Retail Container Traffic Is Falling...
Traffic at U.S. ports that handle most of the nation's retail traffic fell below last year's levels for the fourth month in a row in November, estimates the National Retail Federation and the economic consulting firm Global Insight.
They produce the monthly "Port Tracker" report, and attribute the decrease to careful management of inventories by retailers in anticipation of a restrained holiday shopping season.
"The slow pace of container traffic growth is forecast to continue due to weakness in the U.S. economy," said Paul Bingham, Global Insight economist. "All covered U.S. ports are operating without congestion from the harbors to the gates and are rated low for congestion through spring."
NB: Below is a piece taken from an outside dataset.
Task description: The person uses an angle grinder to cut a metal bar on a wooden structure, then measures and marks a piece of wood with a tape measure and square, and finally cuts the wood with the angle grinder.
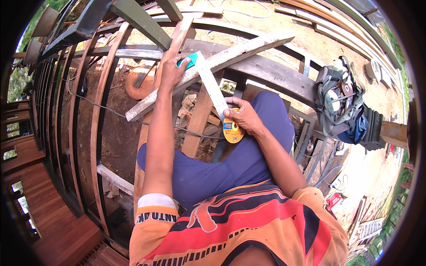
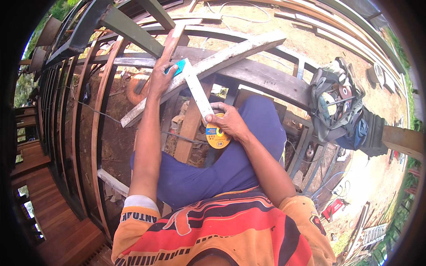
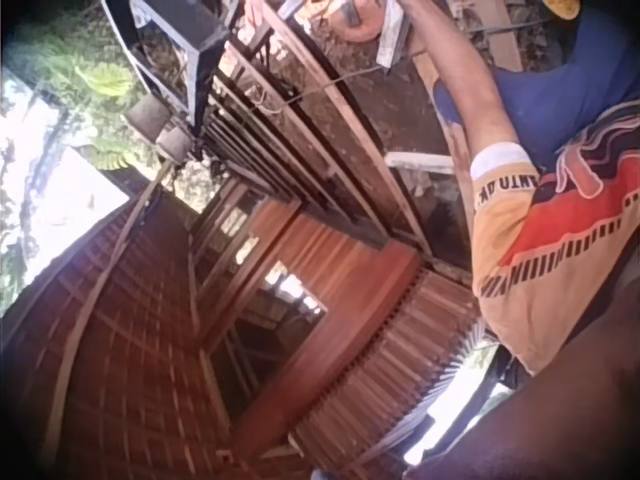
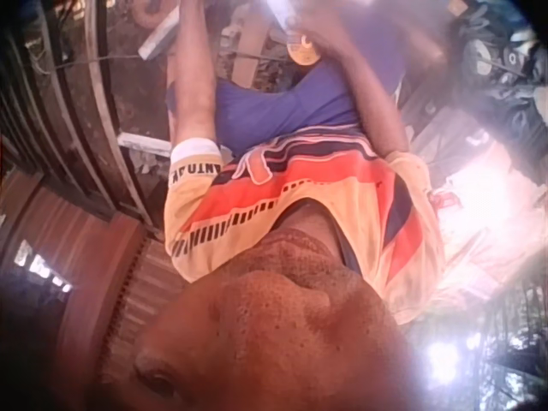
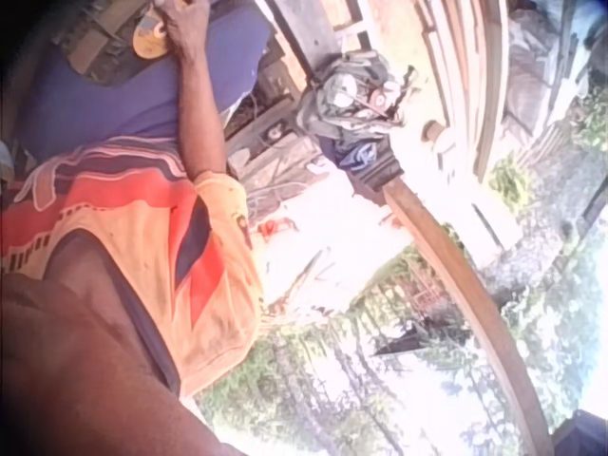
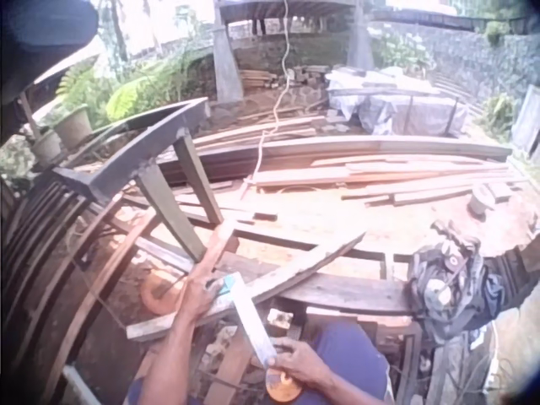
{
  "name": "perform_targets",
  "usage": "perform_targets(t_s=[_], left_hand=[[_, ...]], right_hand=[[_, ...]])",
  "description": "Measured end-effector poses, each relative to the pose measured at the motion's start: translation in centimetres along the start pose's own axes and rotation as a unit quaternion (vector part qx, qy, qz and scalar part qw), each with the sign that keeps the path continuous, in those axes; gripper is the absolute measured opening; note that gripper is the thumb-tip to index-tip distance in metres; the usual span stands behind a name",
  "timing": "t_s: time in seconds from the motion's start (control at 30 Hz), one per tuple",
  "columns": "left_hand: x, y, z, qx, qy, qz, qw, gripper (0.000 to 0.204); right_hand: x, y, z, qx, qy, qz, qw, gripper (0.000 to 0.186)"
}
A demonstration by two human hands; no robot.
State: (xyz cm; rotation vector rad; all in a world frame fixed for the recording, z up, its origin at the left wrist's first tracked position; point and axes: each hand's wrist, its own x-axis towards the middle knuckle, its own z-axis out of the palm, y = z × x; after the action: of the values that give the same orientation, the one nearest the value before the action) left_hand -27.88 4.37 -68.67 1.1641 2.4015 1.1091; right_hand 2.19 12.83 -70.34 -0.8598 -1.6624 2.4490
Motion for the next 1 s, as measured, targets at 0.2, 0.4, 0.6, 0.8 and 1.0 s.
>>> perform_targets(t_s=[0.2, 0.4, 0.6, 0.8, 1.0], left_hand=[[-0.4, 0.0, 0.7, -0.008, 0.024, 0.046, 0.999, 0.028], [-0.3, -1.6, 0.8, 0.015, 0.042, 0.071, 0.997, 0.027], [-0.2, -0.5, 0.9, -0.009, 0.030, 0.084, 0.996, 0.025], [-0.1, -0.5, 1.0, 0.026, 0.038, 0.073, 0.996, 0.027], [-0.2, -1.4, 0.9, 0.015, 0.043, 0.084, 0.995, 0.028]], right_hand=[[-2.0, 0.4, 0.0, 0.143, 0.042, 0.018, 0.989, 0.041], [-1.5, -1.6, -0.9, 0.350, 0.164, -0.048, 0.921, 0.035], [3.5, -7.5, 0.1, 0.038, 0.227, -0.141, 0.963, 0.031], [8.6, -9.3, 2.3, -0.382, 0.283, -0.298, 0.828, 0.038], [8.6, -8.5, 4.1, -0.449, 0.230, -0.298, 0.810, 0.032]])
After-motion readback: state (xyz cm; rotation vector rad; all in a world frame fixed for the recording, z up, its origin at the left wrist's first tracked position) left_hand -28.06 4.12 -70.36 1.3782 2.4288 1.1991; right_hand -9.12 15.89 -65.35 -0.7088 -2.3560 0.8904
"Retailers are carefully managing their inventories so that they won't be forced into unplanned discounts," said Jonathan Gold, NRF vice president for supply chain and customs policy. "Matching supply to demand is a basic principle of sound business practices."
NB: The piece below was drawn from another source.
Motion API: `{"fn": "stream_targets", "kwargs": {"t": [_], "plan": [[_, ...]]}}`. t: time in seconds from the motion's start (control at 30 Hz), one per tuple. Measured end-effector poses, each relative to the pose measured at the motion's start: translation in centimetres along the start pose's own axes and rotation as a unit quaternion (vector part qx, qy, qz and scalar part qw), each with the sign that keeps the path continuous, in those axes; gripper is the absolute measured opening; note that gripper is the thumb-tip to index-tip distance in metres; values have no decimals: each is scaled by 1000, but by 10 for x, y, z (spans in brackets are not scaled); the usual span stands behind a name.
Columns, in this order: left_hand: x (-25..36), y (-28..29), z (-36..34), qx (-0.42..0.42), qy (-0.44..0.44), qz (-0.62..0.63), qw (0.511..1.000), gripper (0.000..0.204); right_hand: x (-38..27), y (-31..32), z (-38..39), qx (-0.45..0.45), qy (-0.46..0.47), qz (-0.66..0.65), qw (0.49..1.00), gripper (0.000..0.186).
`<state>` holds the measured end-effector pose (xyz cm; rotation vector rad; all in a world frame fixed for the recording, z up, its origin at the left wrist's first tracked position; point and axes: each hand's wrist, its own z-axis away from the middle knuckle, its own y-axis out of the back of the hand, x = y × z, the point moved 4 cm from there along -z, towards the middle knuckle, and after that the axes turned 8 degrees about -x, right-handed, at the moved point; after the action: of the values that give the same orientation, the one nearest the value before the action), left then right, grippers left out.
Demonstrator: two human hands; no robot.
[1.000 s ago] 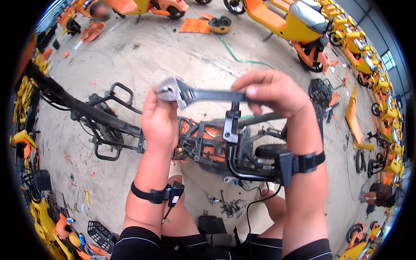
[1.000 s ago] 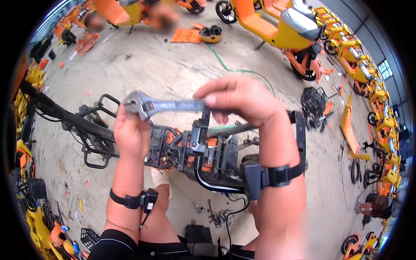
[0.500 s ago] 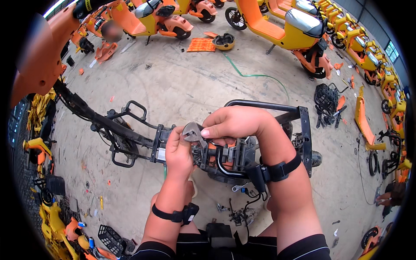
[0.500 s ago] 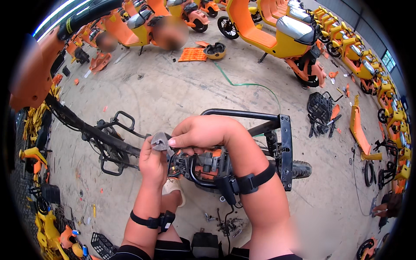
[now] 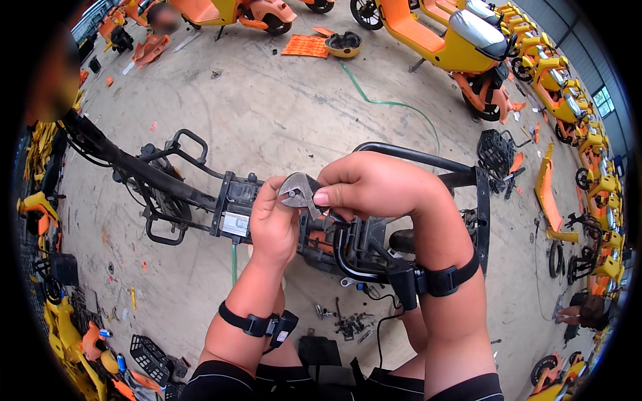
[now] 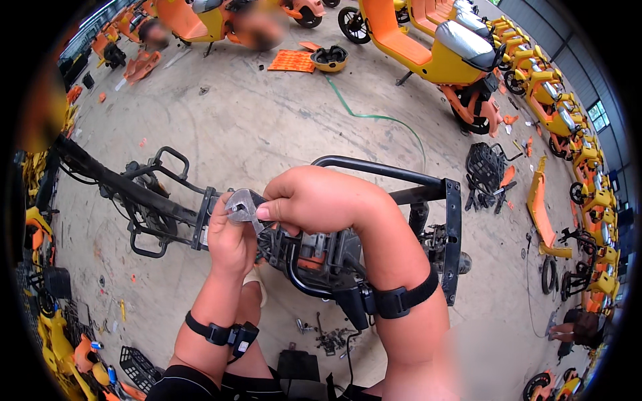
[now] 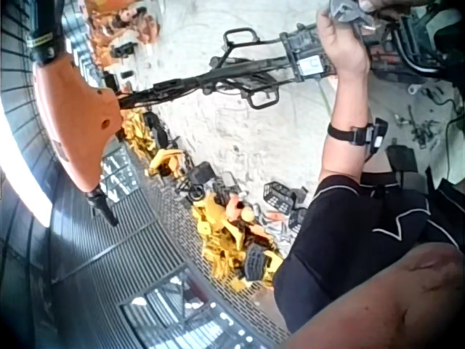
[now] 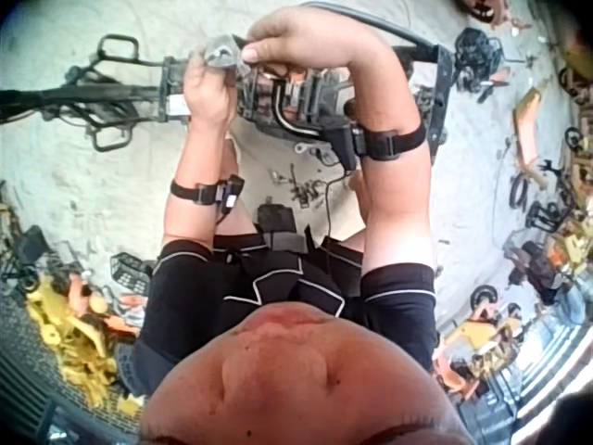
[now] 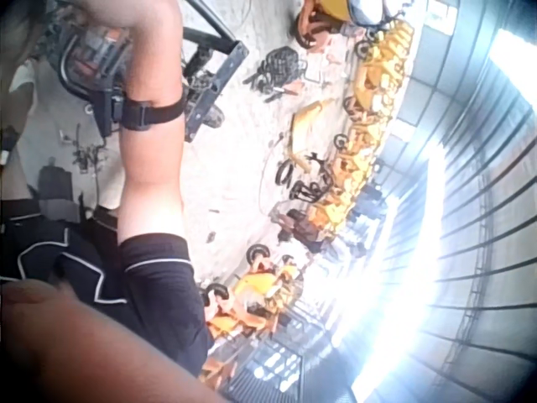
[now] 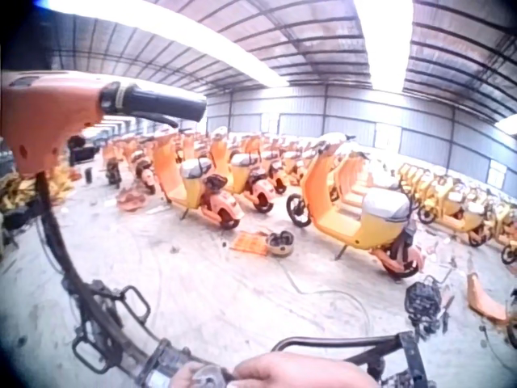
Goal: The person uses an adjustable wrench to tighten a bolt on a scooter's metal frame. They adjust the wrench size, position it on the bolt, and rotate it several times to secure the bracket.
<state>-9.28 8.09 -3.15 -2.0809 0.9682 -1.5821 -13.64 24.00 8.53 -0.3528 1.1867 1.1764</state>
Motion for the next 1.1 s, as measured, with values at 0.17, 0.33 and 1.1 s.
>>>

The ports surveyed handled 1.46 million TEU of container traffic in October, the most recent month for which actual numbers are available. That's down 1.3 percent from September's 1.48 million TEU, and 3.5 percent from the record high 1.51 million TEU set in October 2006.
October is traditionally the peak month of the year as retailers stock up for the holiday season, but the figures left September as the peak month for 2007.
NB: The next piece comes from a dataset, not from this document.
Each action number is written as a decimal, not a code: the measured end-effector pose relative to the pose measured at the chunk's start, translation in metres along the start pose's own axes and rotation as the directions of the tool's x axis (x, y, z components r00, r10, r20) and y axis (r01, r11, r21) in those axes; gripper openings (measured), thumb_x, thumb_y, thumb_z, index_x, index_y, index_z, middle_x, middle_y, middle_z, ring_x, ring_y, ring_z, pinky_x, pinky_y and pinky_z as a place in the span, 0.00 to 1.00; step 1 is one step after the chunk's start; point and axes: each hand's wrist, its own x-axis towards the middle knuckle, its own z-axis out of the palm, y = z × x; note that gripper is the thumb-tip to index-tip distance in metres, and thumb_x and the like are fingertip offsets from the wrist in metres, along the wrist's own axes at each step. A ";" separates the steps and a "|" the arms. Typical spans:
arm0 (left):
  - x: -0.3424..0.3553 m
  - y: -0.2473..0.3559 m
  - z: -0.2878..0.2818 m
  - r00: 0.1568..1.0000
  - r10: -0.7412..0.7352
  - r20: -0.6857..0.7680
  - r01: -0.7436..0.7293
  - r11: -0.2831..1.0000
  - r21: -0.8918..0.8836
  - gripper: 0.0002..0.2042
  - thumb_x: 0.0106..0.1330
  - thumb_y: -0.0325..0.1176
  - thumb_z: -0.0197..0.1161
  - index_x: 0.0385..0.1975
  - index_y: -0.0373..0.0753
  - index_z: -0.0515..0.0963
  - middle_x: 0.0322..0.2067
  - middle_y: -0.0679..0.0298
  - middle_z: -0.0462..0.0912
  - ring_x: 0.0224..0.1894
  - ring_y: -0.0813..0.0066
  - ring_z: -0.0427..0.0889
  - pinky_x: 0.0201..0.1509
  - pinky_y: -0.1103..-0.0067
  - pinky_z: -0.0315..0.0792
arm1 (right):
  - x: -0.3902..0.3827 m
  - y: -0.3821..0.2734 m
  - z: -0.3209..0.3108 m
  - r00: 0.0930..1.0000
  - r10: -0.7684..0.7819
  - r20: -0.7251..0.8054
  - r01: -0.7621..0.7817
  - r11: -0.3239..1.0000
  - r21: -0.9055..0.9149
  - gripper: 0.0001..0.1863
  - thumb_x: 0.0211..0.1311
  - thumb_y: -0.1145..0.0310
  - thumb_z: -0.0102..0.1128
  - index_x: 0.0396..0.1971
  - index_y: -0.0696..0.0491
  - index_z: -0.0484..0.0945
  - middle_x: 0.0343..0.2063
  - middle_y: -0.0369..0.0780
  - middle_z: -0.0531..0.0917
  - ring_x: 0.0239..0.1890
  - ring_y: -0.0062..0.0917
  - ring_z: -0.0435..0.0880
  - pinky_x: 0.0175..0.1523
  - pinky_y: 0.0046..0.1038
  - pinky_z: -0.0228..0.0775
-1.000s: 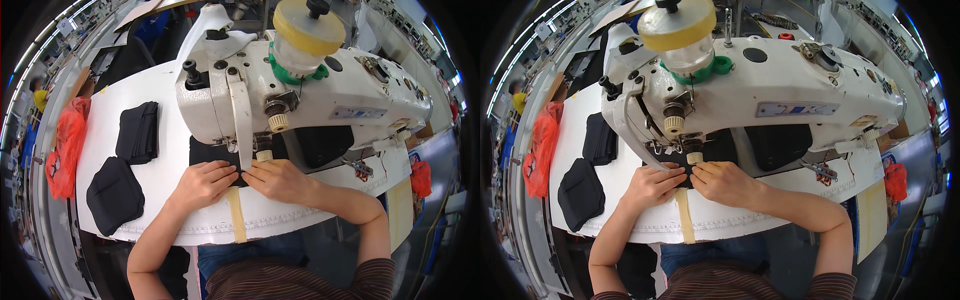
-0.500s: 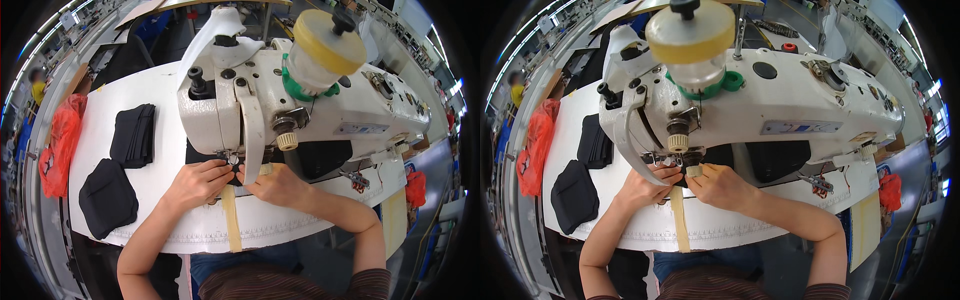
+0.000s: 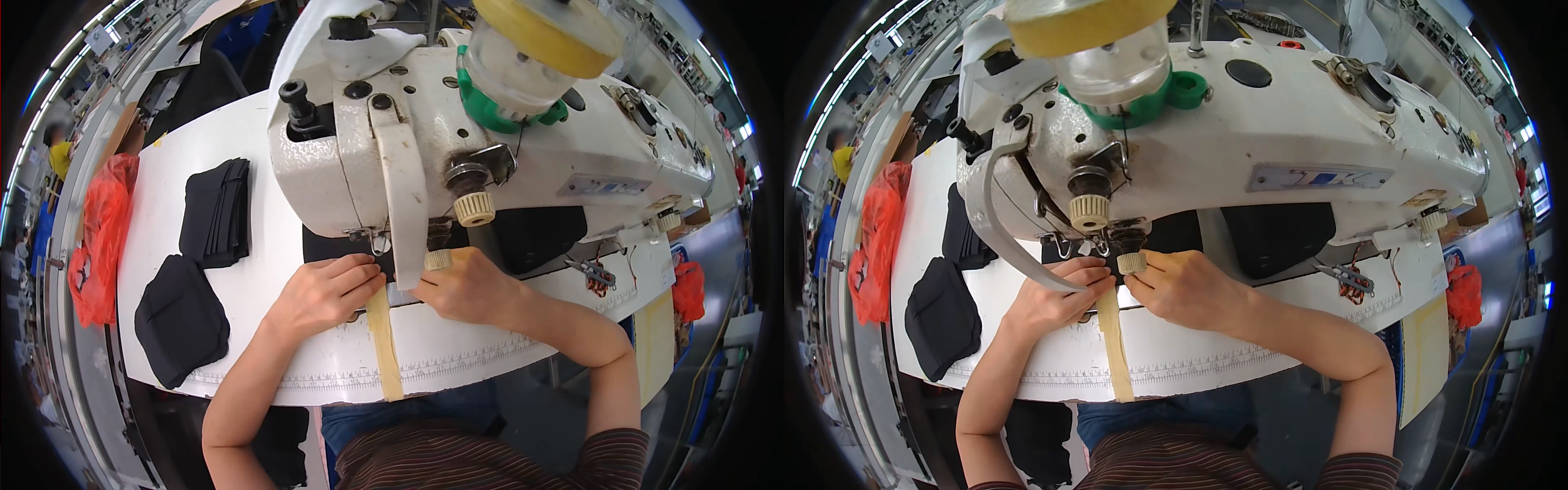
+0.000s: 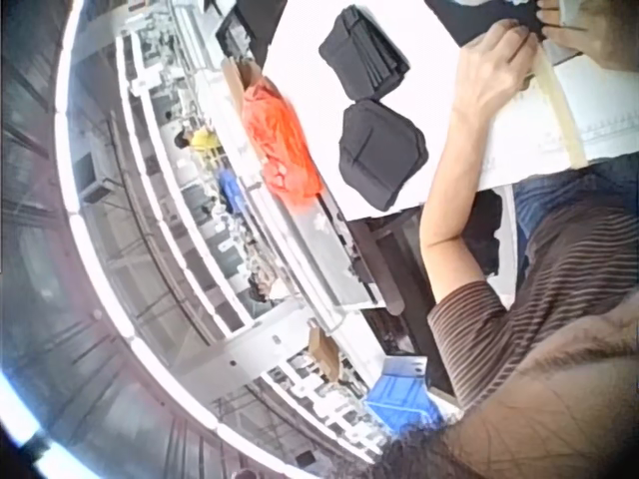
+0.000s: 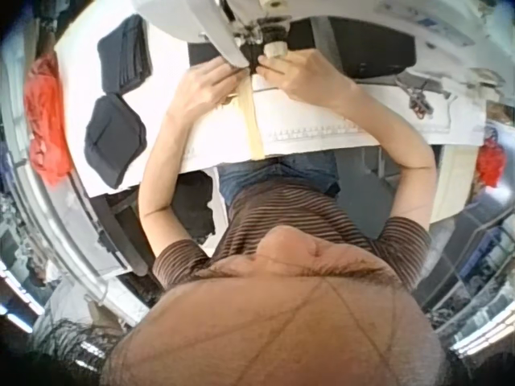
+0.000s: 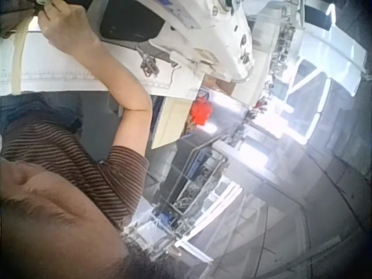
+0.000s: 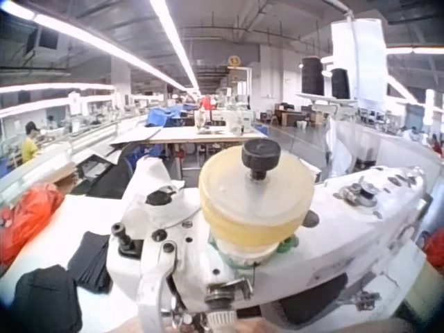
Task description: The person joins black fabric pieces together using an industrial sewing machine.
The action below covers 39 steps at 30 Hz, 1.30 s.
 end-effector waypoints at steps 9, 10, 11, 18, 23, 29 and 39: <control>0.000 0.004 -0.001 1.000 -0.015 -0.018 0.015 1.000 -0.012 0.15 0.42 0.23 0.66 0.34 0.34 0.82 0.35 0.62 0.83 0.42 0.66 0.83 0.38 0.75 0.80 | -0.001 0.002 0.004 0.999 -0.009 -0.037 0.011 0.999 0.041 0.11 0.44 0.73 0.61 0.31 0.58 0.80 0.24 0.34 0.78 0.30 0.22 0.80 0.28 0.21 0.76; -0.002 0.004 -0.001 1.000 -0.022 -0.007 0.021 1.000 -0.021 0.15 0.42 0.22 0.66 0.34 0.34 0.82 0.35 0.62 0.83 0.42 0.66 0.83 0.38 0.75 0.80 | -0.002 0.002 0.005 1.000 -0.020 -0.023 0.021 0.999 0.025 0.12 0.44 0.72 0.61 0.33 0.57 0.80 0.24 0.34 0.79 0.30 0.22 0.80 0.28 0.21 0.75; -0.003 0.003 -0.002 1.000 -0.028 0.003 0.028 0.999 -0.030 0.15 0.42 0.22 0.66 0.34 0.34 0.82 0.35 0.62 0.83 0.42 0.67 0.83 0.38 0.74 0.80 | -0.002 0.002 0.007 0.999 -0.032 -0.009 0.032 0.999 0.009 0.13 0.45 0.71 0.61 0.34 0.56 0.81 0.24 0.34 0.79 0.30 0.22 0.80 0.29 0.21 0.75; 0.001 -0.006 -0.006 1.000 -0.025 0.004 0.025 0.999 0.023 0.14 0.46 0.25 0.64 0.35 0.36 0.82 0.36 0.64 0.83 0.44 0.69 0.82 0.40 0.78 0.81 | -0.002 0.009 0.016 0.997 -0.055 -0.059 0.049 0.994 -0.102 0.13 0.49 0.71 0.59 0.37 0.54 0.82 0.25 0.34 0.80 0.29 0.22 0.79 0.31 0.22 0.73; 0.004 -0.011 -0.003 0.998 -0.057 0.013 0.056 0.996 0.069 0.13 0.46 0.25 0.64 0.35 0.36 0.82 0.37 0.65 0.83 0.43 0.70 0.82 0.39 0.79 0.80 | -0.002 0.016 0.021 0.999 -0.016 -0.041 0.008 0.981 -0.194 0.13 0.50 0.69 0.60 0.38 0.50 0.83 0.23 0.34 0.79 0.28 0.24 0.78 0.33 0.27 0.69; 0.004 -0.011 -0.004 0.987 -0.160 -0.018 0.161 0.985 0.067 0.13 0.48 0.24 0.64 0.35 0.38 0.83 0.28 0.67 0.79 0.31 0.72 0.80 0.30 0.77 0.77 | -0.002 0.016 0.025 0.998 0.047 -0.032 -0.052 0.985 -0.163 0.09 0.49 0.70 0.59 0.33 0.48 0.83 0.21 0.36 0.77 0.27 0.26 0.77 0.34 0.29 0.67; -0.002 -0.018 0.008 0.964 -0.262 0.045 0.261 0.965 0.019 0.10 0.47 0.20 0.65 0.31 0.36 0.82 0.23 0.59 0.76 0.24 0.60 0.77 0.26 0.71 0.71 | -0.006 -0.007 -0.045 0.961 0.180 0.209 -0.173 0.984 -0.050 0.06 0.45 0.73 0.59 0.26 0.55 0.76 0.22 0.36 0.74 0.27 0.26 0.79 0.36 0.28 0.71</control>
November was estimated at 1.36 million TEU, down 3.5 percent from a year ago. If the estimate holds true when actual numbers come in, it will mark the fourth month in a row that cargo failed to meet last year's levels. (August was down 1.4 percent from August 2006 and September was down 1.9 percent from September 2006.)
Ports covered by Port Tracker are Los Angeles/Long Beach, Oakland, Tacoma and Seattle on the West Coast; New York-New Jersey, Hampton Roads, Charleston and Savannah on the East Coast; and Houston in the Gulf. All the ports are rated "low" for congestion, the same as last month.